## What to do
Please give the data again in full, exactly as provided.
[Start of Attachment]
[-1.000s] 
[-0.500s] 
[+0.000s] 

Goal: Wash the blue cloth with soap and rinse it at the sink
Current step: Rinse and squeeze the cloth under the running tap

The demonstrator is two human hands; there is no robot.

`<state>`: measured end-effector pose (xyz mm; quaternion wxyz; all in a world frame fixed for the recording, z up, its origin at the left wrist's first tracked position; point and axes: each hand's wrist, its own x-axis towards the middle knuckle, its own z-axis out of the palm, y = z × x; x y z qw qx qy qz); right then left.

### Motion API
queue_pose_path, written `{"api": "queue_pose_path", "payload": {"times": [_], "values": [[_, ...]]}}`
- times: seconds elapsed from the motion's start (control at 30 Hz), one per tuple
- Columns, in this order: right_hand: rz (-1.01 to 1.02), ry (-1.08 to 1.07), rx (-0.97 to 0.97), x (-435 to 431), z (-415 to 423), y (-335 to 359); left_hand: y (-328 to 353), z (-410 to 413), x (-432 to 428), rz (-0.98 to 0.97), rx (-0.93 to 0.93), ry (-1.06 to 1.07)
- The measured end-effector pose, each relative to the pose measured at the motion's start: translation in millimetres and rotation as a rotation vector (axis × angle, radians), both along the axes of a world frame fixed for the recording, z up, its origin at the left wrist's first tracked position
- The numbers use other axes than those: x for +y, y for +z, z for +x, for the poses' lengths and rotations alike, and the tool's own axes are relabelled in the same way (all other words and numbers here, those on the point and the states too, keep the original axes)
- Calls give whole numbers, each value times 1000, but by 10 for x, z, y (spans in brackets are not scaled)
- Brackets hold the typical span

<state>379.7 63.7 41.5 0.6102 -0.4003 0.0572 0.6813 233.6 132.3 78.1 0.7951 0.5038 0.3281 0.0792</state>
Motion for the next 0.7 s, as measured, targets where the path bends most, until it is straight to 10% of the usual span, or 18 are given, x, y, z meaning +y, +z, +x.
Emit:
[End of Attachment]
## Expected answer
[-1.000s] 
[-0.500s] 
[+0.000s] 

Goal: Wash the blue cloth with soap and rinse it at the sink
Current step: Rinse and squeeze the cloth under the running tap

The demonstrator is two human hands; there is no robot.

`<state>`: measured end-effector pose (xyz mm; quaternion wxyz; all in a world frame fixed for the recording, z up, its origin at the left wrist's first tracked position; point and axes: each hand's wrist, its own x-axis towards the middle knuckle, its own z-axis out of the palm, y = z × x; x y z qw qx qy qz); right then left.

### Motion API
queue_pose_path, written `{"api": "queue_pose_path", "payload": {"times": [_], "values": [[_, ...]]}}`
- times: seconds elapsed from the motion's start (control at 30 Hz), one per tuple
- Columns, in this order: right_hand: rz (-1.01 to 1.02), ry (-1.08 to 1.07), rx (-0.97 to 0.97), x (-435 to 431), z (-415 to 423), y (-335 to 359); left_hand: y (-328 to 353), z (-410 to 413), x (-432 to 428), rz (-0.98 to 0.97), rx (-0.93 to 0.93), ry (-1.06 to 1.07)
- The measured end-effector pose, each relative to the pose measured at the motion's start: translation in millimetres and rotation as a rotation vector (axis × angle, radians), both along the axes of a world frame fixed for the recording, z up, its origin at the left wrist's first tracked position
- The numbers use other axes than those: x for +y, y for +z, z for +x, for the poses' lengths and rotations alike, and the tool's own axes are relabelled in the same way (all other words and numbers here, those on the point and the states too, keep the original axes)
- Calls give whole numbers, each value times 1000, but by 10 for x, z, y (spans in brackets are not scaled)
- Brackets hold the typical span

<state>379.7 63.7 41.5 0.6102 -0.4003 0.0572 0.6813 233.6 132.3 78.1 0.7951 0.5038 0.3281 0.0792</state>
Motion for the next 0.7 s, as measured, targets where the path bends most, until it is straight to 10% of the usual span, or 18 are given, x, y, z meaning +y, +z, +x.
Emit:

What was requested is fully covered by this answer.